> _Work required_
Given the listing that follows, report all lines in which the string "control" occurs.

(Data records Opens)

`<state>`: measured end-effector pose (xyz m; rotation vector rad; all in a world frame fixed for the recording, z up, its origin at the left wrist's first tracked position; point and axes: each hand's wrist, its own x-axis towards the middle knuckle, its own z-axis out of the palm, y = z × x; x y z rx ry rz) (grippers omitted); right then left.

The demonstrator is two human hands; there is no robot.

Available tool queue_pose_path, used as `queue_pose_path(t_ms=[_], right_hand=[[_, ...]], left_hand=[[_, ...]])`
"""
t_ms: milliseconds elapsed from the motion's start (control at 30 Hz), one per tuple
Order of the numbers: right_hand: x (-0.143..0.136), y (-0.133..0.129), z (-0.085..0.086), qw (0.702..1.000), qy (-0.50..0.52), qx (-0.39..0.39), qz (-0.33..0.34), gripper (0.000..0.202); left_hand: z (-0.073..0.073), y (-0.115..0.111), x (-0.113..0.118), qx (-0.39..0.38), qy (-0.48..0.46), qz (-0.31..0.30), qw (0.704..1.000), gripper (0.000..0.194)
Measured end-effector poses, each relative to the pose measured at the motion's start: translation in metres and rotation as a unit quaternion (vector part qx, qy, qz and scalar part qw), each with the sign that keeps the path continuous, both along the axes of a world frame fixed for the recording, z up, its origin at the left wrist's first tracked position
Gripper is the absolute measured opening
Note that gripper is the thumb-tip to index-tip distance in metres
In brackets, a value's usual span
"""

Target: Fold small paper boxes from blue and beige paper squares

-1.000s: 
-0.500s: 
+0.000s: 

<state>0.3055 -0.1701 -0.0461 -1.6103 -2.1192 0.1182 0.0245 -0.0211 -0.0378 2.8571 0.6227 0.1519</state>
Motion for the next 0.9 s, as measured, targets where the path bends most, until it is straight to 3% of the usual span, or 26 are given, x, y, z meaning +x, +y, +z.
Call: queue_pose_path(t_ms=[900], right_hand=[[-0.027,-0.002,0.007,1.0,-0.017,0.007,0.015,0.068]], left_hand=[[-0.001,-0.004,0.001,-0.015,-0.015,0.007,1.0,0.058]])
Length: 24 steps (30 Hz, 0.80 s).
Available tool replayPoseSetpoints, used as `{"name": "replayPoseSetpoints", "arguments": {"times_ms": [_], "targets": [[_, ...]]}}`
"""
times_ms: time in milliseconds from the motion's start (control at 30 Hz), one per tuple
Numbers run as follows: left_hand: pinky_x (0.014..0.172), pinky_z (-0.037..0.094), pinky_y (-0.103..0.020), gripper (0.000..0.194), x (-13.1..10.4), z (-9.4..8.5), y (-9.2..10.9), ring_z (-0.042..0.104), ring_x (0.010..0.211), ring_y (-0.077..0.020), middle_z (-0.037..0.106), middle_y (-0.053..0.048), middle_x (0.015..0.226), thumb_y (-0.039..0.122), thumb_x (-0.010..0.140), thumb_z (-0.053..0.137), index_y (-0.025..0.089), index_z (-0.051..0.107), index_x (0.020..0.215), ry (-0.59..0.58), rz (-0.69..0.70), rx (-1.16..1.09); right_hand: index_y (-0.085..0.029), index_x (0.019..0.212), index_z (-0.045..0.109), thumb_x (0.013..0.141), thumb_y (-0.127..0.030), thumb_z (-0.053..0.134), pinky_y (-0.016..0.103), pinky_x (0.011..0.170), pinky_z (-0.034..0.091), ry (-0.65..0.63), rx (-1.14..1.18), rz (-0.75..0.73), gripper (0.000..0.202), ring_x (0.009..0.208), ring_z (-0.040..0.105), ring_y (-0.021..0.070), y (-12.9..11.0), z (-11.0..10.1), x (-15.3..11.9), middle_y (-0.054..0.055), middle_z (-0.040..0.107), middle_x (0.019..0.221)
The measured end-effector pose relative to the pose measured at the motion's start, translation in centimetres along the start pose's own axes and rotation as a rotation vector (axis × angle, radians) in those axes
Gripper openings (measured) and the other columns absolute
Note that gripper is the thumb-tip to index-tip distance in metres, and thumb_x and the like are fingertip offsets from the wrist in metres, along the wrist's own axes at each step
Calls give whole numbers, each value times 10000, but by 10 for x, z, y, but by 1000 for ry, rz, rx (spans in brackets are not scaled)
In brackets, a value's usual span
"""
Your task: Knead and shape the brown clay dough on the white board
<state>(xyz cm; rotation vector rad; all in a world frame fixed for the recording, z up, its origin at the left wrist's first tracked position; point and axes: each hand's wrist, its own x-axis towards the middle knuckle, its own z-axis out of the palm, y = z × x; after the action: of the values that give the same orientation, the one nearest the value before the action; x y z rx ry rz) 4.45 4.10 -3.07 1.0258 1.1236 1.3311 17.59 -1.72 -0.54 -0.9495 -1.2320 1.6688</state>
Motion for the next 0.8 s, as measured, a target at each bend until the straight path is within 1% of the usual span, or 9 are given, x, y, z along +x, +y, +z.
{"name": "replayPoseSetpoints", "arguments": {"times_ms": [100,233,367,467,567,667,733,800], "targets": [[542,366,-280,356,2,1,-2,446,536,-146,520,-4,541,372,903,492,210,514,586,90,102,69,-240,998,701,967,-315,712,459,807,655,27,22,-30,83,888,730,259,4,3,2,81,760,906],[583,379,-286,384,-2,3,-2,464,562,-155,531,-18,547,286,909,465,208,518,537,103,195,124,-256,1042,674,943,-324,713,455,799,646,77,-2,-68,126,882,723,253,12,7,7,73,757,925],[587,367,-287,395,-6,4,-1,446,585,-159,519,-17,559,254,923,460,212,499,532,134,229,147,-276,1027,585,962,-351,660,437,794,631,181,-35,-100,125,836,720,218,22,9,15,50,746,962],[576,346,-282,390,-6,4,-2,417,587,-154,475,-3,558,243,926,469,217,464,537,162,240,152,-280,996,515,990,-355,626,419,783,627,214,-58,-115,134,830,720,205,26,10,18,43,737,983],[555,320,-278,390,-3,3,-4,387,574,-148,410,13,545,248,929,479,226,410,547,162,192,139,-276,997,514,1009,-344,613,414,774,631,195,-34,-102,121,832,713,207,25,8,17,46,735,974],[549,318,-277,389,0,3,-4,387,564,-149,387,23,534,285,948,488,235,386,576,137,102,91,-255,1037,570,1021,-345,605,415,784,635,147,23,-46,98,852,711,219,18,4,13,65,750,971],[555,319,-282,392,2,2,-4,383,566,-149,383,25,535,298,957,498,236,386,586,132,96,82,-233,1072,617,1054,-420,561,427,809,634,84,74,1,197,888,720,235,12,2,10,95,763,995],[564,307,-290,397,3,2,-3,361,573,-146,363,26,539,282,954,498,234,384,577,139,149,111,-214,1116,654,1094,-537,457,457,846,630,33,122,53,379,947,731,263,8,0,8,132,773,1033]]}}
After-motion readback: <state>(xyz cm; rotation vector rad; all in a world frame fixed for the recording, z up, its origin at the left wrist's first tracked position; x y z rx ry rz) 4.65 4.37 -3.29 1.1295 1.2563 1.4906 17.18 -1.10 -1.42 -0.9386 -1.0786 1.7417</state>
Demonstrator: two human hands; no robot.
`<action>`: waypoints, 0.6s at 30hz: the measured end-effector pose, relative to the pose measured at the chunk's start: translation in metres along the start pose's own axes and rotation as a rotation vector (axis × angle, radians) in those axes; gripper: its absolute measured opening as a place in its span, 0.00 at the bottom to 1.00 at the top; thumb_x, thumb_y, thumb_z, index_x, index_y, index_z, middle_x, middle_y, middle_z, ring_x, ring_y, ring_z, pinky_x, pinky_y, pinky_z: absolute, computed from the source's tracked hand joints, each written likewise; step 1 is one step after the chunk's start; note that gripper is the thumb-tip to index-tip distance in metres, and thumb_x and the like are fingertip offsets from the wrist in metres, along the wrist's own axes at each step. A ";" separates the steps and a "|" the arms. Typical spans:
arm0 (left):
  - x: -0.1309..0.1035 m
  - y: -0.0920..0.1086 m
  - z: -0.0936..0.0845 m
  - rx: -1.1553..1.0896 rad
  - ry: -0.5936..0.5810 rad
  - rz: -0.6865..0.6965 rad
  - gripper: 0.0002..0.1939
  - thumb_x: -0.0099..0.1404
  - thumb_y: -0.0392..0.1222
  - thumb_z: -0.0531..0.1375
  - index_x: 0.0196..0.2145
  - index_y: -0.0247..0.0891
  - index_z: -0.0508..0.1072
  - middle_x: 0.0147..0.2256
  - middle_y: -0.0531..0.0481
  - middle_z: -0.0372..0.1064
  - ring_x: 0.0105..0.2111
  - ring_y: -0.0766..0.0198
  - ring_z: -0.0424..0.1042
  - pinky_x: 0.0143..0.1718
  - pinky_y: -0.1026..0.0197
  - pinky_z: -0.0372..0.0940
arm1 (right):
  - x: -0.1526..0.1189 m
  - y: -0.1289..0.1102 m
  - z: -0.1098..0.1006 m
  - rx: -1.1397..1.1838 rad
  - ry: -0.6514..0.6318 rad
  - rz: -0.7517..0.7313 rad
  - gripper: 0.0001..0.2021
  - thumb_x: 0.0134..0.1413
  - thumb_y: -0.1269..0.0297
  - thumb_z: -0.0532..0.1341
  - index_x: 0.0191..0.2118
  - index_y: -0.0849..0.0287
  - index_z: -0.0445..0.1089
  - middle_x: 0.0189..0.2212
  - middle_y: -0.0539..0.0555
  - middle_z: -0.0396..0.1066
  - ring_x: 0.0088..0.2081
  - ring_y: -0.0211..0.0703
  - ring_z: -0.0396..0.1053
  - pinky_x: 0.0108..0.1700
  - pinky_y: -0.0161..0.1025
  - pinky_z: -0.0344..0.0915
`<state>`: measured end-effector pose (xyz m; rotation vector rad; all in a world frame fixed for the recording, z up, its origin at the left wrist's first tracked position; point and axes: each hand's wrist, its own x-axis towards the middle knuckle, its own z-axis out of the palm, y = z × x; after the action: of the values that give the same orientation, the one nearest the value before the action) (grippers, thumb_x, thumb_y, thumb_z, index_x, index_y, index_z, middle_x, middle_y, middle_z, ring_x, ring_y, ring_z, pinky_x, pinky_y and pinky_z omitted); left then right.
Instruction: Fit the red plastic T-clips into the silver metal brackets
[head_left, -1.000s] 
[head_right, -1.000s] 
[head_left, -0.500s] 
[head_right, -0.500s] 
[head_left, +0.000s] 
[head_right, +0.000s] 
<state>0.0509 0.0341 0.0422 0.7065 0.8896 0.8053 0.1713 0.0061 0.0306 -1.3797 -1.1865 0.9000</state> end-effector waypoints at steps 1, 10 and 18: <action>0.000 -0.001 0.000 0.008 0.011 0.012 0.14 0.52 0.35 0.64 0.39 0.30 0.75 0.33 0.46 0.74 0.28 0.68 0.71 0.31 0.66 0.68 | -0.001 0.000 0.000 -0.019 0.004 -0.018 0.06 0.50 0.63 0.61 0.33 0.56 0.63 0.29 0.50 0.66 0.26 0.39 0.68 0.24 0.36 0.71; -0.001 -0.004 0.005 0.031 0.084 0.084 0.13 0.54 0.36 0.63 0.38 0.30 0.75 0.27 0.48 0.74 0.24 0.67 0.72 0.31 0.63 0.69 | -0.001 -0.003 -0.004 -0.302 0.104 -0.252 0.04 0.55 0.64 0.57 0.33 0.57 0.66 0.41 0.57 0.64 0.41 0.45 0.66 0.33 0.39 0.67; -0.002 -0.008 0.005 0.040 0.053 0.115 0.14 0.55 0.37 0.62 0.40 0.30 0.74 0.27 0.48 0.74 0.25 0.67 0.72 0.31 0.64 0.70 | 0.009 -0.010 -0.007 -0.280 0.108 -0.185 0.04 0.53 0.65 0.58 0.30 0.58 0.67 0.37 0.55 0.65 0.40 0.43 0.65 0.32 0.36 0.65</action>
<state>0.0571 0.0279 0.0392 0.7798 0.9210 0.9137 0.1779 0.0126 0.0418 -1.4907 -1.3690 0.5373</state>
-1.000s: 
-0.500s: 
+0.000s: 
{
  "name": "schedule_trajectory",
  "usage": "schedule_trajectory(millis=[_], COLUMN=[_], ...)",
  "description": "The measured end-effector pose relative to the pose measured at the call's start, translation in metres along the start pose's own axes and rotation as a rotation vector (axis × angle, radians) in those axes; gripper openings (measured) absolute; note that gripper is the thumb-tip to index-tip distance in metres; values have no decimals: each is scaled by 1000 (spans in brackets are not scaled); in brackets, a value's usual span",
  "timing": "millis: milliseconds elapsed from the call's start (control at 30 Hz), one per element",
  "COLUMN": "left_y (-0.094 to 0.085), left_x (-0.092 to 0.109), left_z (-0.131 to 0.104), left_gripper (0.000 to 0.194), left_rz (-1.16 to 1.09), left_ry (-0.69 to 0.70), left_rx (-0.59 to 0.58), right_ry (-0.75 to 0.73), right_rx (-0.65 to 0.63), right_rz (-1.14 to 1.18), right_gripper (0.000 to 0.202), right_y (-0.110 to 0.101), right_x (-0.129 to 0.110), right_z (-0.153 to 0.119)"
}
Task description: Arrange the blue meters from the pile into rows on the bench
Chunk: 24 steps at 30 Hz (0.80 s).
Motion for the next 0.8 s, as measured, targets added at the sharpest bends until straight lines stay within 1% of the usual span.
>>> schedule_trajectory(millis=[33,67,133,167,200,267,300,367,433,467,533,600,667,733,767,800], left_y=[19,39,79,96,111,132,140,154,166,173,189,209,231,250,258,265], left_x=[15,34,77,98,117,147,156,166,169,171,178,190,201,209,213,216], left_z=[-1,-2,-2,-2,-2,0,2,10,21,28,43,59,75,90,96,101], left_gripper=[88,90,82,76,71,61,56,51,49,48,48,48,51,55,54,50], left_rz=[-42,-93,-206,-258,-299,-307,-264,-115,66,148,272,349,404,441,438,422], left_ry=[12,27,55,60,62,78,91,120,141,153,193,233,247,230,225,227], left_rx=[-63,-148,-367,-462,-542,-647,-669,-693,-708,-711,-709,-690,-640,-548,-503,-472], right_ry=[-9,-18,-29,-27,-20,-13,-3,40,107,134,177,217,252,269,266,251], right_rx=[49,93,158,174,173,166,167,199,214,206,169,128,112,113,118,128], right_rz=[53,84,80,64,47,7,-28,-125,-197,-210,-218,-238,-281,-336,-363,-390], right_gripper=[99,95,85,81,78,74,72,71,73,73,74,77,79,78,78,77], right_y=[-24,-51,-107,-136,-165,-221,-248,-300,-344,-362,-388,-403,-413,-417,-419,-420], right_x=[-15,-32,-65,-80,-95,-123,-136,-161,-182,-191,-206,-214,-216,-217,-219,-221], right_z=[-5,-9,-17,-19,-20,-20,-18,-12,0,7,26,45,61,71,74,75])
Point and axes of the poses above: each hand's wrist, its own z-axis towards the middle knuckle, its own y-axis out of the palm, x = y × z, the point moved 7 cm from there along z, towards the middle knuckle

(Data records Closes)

> _Response to the exercise_
t_ms: milliseconds elapsed from the motion's start (control at 30 Hz), one per tuple
times_ms: time in milliseconds from the motion's start (control at 30 Hz), one per tuple
  "timing": "millis: milliseconds elapsed from the call's start (control at 30 Hz), one per element",

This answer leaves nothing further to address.